Where had the man hidden his car? Or had he come by boat, as Rutledge had anticipated. It was the most silent, the most secretive means of coming and going unseen. But was it still there? The boat?
Swearing as the rising wind caught the big door when he opened it, Rutledge went out into the night, down the steps, towards the strand. Ahead of him was Cormac, moving through the darkness. Which meant that he, Rutledge, couldn’t have been unconscious very long.
Rutledge called out to him, shouting his name.
Cormac turned and lifted an arm mockingly.
“He wants you to come after him! That’s why he didna’ finish it in the house!” Hamish exclaimed. “Will you no’ stop and think, man!”

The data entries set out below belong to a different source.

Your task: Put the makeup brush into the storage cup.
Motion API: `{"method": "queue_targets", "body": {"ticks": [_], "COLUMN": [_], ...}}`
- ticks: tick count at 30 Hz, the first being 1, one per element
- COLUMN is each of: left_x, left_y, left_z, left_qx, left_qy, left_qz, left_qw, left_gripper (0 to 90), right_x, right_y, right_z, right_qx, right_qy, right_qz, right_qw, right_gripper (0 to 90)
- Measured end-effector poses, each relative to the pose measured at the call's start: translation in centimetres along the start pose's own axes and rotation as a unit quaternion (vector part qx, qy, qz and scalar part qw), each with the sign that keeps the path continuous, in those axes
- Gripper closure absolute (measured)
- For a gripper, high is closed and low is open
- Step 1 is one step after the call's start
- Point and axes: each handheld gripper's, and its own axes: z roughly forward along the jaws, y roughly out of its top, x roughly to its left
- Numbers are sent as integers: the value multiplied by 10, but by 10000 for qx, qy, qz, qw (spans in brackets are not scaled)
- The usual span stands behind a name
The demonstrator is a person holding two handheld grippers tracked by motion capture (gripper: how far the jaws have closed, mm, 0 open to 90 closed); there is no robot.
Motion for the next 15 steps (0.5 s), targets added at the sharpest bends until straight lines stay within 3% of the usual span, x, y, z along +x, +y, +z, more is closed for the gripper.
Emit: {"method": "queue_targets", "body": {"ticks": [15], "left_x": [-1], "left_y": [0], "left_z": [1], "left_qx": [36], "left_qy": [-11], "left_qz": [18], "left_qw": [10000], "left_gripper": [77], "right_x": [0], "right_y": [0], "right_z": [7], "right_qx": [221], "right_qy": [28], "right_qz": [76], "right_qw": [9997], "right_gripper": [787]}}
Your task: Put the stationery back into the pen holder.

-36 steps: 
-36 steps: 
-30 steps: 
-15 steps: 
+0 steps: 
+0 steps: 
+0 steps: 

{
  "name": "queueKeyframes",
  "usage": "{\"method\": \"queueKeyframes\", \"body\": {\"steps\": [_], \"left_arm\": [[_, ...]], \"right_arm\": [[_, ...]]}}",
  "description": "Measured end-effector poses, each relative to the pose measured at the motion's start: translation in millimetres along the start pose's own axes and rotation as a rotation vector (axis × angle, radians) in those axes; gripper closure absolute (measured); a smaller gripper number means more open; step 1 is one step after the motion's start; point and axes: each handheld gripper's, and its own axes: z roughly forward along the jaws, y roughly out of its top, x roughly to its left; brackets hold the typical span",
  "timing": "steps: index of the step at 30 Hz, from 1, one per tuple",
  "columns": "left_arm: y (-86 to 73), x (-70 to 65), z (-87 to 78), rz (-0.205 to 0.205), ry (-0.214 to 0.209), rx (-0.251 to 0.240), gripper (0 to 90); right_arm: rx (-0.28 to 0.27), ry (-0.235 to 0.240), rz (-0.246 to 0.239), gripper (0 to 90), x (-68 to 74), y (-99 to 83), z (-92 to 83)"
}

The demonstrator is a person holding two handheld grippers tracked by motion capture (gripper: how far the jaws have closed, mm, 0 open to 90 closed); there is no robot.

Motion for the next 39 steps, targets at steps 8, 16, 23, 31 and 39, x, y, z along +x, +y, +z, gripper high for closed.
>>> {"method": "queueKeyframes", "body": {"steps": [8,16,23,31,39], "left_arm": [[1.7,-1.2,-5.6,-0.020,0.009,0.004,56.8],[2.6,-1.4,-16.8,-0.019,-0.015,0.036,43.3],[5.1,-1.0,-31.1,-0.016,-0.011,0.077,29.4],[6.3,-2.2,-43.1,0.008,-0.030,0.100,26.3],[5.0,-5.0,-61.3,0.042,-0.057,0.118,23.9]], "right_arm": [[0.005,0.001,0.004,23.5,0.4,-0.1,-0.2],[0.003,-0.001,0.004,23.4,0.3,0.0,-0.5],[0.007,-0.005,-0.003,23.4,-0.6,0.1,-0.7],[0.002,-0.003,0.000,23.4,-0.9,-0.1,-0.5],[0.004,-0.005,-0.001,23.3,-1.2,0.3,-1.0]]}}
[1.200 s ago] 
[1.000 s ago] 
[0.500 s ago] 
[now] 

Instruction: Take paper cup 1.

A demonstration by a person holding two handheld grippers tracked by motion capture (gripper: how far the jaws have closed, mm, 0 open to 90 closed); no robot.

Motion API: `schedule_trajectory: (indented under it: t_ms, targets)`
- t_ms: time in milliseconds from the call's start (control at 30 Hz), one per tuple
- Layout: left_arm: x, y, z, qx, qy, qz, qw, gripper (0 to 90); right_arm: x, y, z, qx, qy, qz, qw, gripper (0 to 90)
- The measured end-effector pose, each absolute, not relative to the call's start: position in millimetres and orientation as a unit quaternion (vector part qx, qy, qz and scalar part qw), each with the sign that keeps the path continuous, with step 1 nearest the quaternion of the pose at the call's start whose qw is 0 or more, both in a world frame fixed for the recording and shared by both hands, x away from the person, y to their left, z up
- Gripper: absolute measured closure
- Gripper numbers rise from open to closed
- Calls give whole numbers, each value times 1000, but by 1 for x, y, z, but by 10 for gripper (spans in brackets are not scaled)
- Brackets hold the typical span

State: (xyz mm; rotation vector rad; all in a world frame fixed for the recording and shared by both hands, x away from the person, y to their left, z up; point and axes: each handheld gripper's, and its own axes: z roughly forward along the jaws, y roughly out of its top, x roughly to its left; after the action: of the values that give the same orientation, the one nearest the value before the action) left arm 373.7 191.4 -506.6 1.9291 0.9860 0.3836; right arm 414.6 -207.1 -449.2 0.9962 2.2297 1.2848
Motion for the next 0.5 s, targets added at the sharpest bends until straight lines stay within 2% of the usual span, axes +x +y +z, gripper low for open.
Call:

Rutledge said nothing, his eyes straining to follow the figure ahead of him. But Cormac was no longer taking the path to the beach; he’d veered off towards the headland, picking up his pace. Swearing again, Rutledge plowed on, the wind tearing at his face and his coat, pushing him sideways. His head seemed to split open with the pounding pace he’d set, but he clenched his teeth and ignored it.
At the headland, where it curved to its highest point, Cormac turned. In the lightning, his pale hair blowing in the wind, his shirt white against the black clouds beyond, he seemed to glow with malevolence.
“Lucifer—!” Hamish warned.
Rutledge saved his breath and ran on until he was within a few yards of the other man.
“The way it will look,” Cormac yelled, “you broke under the strain tonight. Unable to sleep, disoriented, you came out here to the headland to watch the storm, and in a wild moment of self-doubt, you went over the edge. Thunder brought back the guns, and guilt, and all the nightmares.”
“Did you kill Olivia? Or did she choose her own death?”
“Ah, Olivia. She mesmerizes you as Rosamund mesmerized me. I meant what I told her the weekend before. That I wouldn’t hesitate to tell London that she and Nicholas were lovers. The Lucifer poems created quite a stir. And I had the feeling another collection was coming out. That she hadn’t finished with me. I wasn’t sure I could ruin O. A. Manning, but I knew how to kill Olivia Marlowe.”